▶ [BRIEF] The listing below must be copied exactly and in full.

▶ [INFORMATION PROVIDED]
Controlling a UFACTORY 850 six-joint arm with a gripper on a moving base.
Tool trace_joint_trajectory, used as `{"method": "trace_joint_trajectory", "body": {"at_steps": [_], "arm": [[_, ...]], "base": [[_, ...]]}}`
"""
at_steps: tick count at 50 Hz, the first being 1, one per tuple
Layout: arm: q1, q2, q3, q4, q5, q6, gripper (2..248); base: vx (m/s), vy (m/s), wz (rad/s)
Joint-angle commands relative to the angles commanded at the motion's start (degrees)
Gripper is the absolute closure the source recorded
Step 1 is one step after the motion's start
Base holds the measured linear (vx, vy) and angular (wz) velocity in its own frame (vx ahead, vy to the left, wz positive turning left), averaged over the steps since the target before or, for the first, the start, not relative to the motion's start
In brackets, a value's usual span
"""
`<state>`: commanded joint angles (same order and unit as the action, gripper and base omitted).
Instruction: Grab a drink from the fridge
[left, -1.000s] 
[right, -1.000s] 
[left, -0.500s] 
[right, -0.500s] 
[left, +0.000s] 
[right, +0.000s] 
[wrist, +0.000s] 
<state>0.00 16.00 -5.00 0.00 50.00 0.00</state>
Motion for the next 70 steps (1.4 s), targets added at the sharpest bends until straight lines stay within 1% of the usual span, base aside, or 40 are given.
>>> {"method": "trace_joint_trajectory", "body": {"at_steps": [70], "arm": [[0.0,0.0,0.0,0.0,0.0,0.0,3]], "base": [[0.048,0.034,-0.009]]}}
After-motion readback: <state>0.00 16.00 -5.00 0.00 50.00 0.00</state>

▶ [TASK RESPONSE]
Controlling a UFACTORY 850 six-joint arm with a gripper on a moving base.
Tool trace_joint_trajectory, used as `{"method": "trace_joint_trajectory", "body": {"at_steps": [_], "arm": [[_, ...]], "base": [[_, ...]]}}`
"""
at_steps: tick count at 50 Hz, the first being 1, one per tuple
Layout: arm: q1, q2, q3, q4, q5, q6, gripper (2..248); base: vx (m/s), vy (m/s), wz (rad/s)
Joint-angle commands relative to the angles commanded at the motion's start (degrees)
Gripper is the absolute closure the source recorded
Step 1 is one step after the motion's start
Base holds the measured linear (vx, vy) and angular (wz) velocity in its own frame (vx ahead, vy to the left, wz positive turning left), averaged over the steps since the target before or, for the first, the start, not relative to the motion's start
In brackets, a value's usual span
"""
`<state>`: commanded joint angles (same order and unit as the action, gripper and base omitted).
Instruction: Grab a drink from the fridge
[left, -1.000s] 
[right, -1.000s] 
[left, -0.500s] 
[right, -0.500s] 
[left, +0.000s] 
[right, +0.000s] 
[wrist, +0.000s] 
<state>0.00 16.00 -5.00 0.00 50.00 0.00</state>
Motion for the next 70 steps (1.4 s), targets added at the sharpest bends until straight lines stay within 1% of the usual span, base aside, or 40 are given.
>>> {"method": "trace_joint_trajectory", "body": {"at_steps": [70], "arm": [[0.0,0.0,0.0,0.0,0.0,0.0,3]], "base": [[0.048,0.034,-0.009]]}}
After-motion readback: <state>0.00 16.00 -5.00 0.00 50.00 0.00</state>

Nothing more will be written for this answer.